Segment Start: Given information
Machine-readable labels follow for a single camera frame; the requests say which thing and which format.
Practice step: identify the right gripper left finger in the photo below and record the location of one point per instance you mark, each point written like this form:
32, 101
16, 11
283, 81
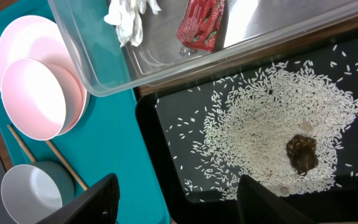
Segment End: Given information
**Task requirements:**
Output the listing exactly. Leave out any image.

**Output of the exercise:**
Machine-readable labels follow for a single camera frame; the requests say which thing and which format.
Practice step: identify the right gripper left finger in the photo below and record the location of one point per instance you mark, each point written like this form:
32, 101
16, 11
283, 81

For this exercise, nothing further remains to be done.